⑧ 巌流島
カグヤは目を見張った。
そこで木刀を構えている人物は、紛れも無く、あの"式神のムサシ"だったからだ。
「アナタの想い人は、ちゃんと生まれ変わったみたいね?」
隣で雪子が囁いた。
「…ああ、本当ですね。ありがとうございます。」
「こんなの、大したことじゃないわよ。ただ私は、少女時代によく、吉川英治センセイの小説を読んでいただけ。」
「…でも。」
「…どうかした?」
「私が最後にムサシ様に出会ったのは、確か西暦1796年だったような…。」
「ああ、センターコンソールの座標数値を気にしているのね?恐らく彼は、その後誰かによって滅せられて、式神として生まれた時点まで戻ったのよ。つまり、西暦940年からの魂のリセットって訳。」
「…はあ、そういうモノなんですね?」
カグヤは取り敢えず納得した。
それよりも、現場の決闘の行方である。
純粋なフィジカル能力は、私と互角かそれ以上のムサシ様が、負けるはずも無いけど…。
そう思いながらも、心配そうに見つめるカグヤであった。
小次郎は既に大刀を抜いており、それをまるで野球の右バッターのように、後ろに引いて、腰をやや屈めて構えていた。
およそ、自らの高身長を、活かしているとは言えない構えだが、大刀の長さを、武蔵に悟られないようにするためであろう。
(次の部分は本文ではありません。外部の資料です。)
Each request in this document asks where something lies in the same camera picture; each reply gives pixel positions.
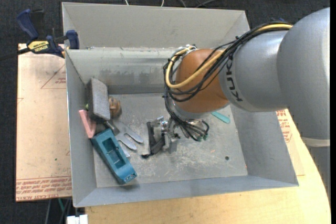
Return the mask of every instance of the yellow clamp label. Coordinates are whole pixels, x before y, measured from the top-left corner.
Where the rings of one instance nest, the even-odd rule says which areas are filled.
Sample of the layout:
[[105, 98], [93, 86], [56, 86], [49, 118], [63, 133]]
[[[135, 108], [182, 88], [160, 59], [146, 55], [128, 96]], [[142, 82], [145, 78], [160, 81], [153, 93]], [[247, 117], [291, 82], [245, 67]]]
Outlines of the yellow clamp label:
[[34, 52], [39, 52], [39, 51], [47, 49], [49, 47], [48, 45], [49, 45], [49, 42], [46, 41], [46, 40], [43, 40], [43, 41], [33, 41], [32, 43], [30, 43], [28, 45], [28, 48], [30, 50], [33, 50]]

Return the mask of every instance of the pink object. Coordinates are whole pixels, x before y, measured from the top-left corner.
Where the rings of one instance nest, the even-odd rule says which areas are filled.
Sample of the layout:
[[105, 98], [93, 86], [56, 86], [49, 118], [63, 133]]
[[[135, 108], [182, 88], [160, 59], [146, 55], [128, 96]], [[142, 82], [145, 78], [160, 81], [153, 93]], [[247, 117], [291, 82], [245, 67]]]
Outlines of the pink object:
[[83, 121], [86, 134], [88, 135], [89, 138], [92, 138], [96, 132], [96, 122], [90, 119], [88, 112], [86, 110], [80, 110], [79, 115]]

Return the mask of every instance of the metal tool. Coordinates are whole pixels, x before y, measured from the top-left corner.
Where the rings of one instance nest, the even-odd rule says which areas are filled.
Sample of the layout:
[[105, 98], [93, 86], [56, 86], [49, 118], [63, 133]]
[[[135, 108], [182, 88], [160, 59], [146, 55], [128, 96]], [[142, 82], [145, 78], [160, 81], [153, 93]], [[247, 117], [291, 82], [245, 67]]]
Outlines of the metal tool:
[[[131, 150], [136, 151], [136, 145], [127, 138], [127, 136], [129, 136], [130, 138], [132, 138], [133, 140], [135, 140], [138, 143], [143, 143], [143, 139], [141, 136], [139, 136], [138, 134], [136, 134], [134, 131], [132, 131], [131, 128], [129, 128], [127, 125], [125, 125], [123, 122], [121, 122], [120, 120], [109, 120], [106, 121], [105, 126], [110, 128], [116, 139], [118, 141], [120, 141], [123, 145], [125, 145], [126, 147], [128, 147]], [[129, 157], [130, 154], [123, 148], [124, 153], [126, 155], [126, 157]]]

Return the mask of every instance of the small brown object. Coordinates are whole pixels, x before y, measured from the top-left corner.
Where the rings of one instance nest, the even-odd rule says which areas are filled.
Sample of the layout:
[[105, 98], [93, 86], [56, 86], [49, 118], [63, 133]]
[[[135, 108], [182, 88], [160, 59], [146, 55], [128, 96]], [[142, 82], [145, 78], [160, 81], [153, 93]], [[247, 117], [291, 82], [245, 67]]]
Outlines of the small brown object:
[[121, 115], [120, 101], [114, 97], [109, 98], [111, 118], [115, 119]]

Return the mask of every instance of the yellow cable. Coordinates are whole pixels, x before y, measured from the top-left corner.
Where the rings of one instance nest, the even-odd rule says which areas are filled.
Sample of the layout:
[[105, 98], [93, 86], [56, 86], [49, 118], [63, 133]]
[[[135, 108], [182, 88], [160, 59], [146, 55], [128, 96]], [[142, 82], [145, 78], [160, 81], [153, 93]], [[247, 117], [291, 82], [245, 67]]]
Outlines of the yellow cable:
[[[267, 26], [263, 26], [260, 27], [259, 29], [255, 30], [255, 32], [257, 31], [262, 31], [262, 30], [266, 30], [266, 29], [273, 29], [273, 28], [285, 28], [285, 29], [290, 29], [292, 27], [292, 25], [287, 25], [287, 24], [274, 24], [274, 25], [267, 25]], [[169, 75], [171, 72], [171, 69], [173, 67], [173, 61], [176, 59], [177, 56], [182, 55], [183, 53], [189, 51], [189, 48], [183, 49], [179, 52], [177, 52], [171, 59], [170, 63], [168, 64], [167, 67], [167, 71], [166, 71], [166, 76], [165, 76], [165, 82], [167, 84], [167, 86], [171, 89], [177, 89], [180, 87], [185, 86], [186, 84], [188, 84], [189, 82], [191, 82], [193, 79], [195, 79], [200, 73], [202, 73], [208, 66], [212, 65], [224, 52], [225, 50], [221, 51], [221, 53], [217, 54], [215, 57], [213, 57], [211, 60], [209, 60], [208, 62], [206, 62], [205, 65], [203, 65], [200, 69], [197, 70], [197, 72], [193, 73], [189, 78], [185, 79], [184, 81], [182, 81], [179, 84], [171, 84], [169, 81]]]
[[189, 78], [185, 79], [183, 82], [181, 82], [179, 84], [171, 84], [170, 81], [169, 81], [169, 74], [170, 74], [170, 71], [171, 71], [172, 66], [173, 66], [173, 62], [172, 61], [177, 56], [176, 57], [172, 57], [172, 61], [169, 63], [169, 65], [167, 67], [167, 71], [166, 71], [165, 81], [166, 81], [167, 86], [169, 88], [172, 88], [172, 89], [177, 89], [177, 88], [185, 86], [190, 81], [192, 81], [193, 79], [195, 79], [195, 77], [197, 77], [199, 74], [201, 74], [208, 66], [210, 66], [211, 64], [213, 64], [224, 52], [225, 52], [225, 50], [221, 51], [221, 53], [217, 54], [214, 58], [212, 58], [211, 60], [209, 60], [208, 62], [206, 62], [205, 65], [203, 65], [200, 69], [198, 69], [195, 73], [193, 73]]
[[279, 27], [290, 29], [290, 28], [292, 28], [292, 26], [293, 25], [287, 25], [287, 24], [266, 25], [266, 26], [262, 26], [259, 29], [255, 30], [255, 32], [266, 30], [266, 29], [279, 28]]
そして、その構えから、様々な角度で相手を下から上に、薙ぎ払うことが出来るのだ。
対して武蔵は、木刀を上段に構えていた。
彼もやはり、頭の後ろに木刀を振りかぶることで、小次郎に木刀の長さを悟られないことが、作戦だった。
砂浜で、ジリッジリッと、お互いに間合いを詰めていく二人。
「とぉっ!」気合いと共に、大刀を斜め上に薙ぎ払う小次郎。
武蔵はそれを、その場にサッとしゃがんで躱す。
小次郎の剣が、武蔵の乱れ髪を僅かにかすめた。
しかし、武蔵が反撃の一太刀を振るう前に、今かすめて行ったばかりの小次郎の大刀が、一度描いた軌道をなぞる様に、斜め上から下に即座に戻って来た。
これぞ、所謂"ツバメ返し"である。
しゃがんだままの姿勢から、まるでカエルの様に、
一気に斜め上に飛び上がる武蔵。
彼はその動作で、小次郎のツバメ返しを躱しつつ、上段に振りかぶっていた長い木刀を、一気に振り下ろした。
間合いは、充分に詰められていた。
空中から放たれた武蔵の渾身の一太刀は、見事に小次郎の額を捉え、それを割ったのである。
このように、二人の決着は、一瞬の出来事であった。
小倉藩士の長岡佐渡と、細川家の家老の沼田延元が、それぞれ、倒れている小次郎の状態を、即座に見聞し、武蔵の勝利を認めたのだった。
勝利を宣言された武蔵は、急いで小次郎を介抱しようとしたが、それを沼田延元に止められた。
彼は仕方無く、あらかじめ細川家が用意しておいた小舟に乗り、巌流島を離れて行ったのだった。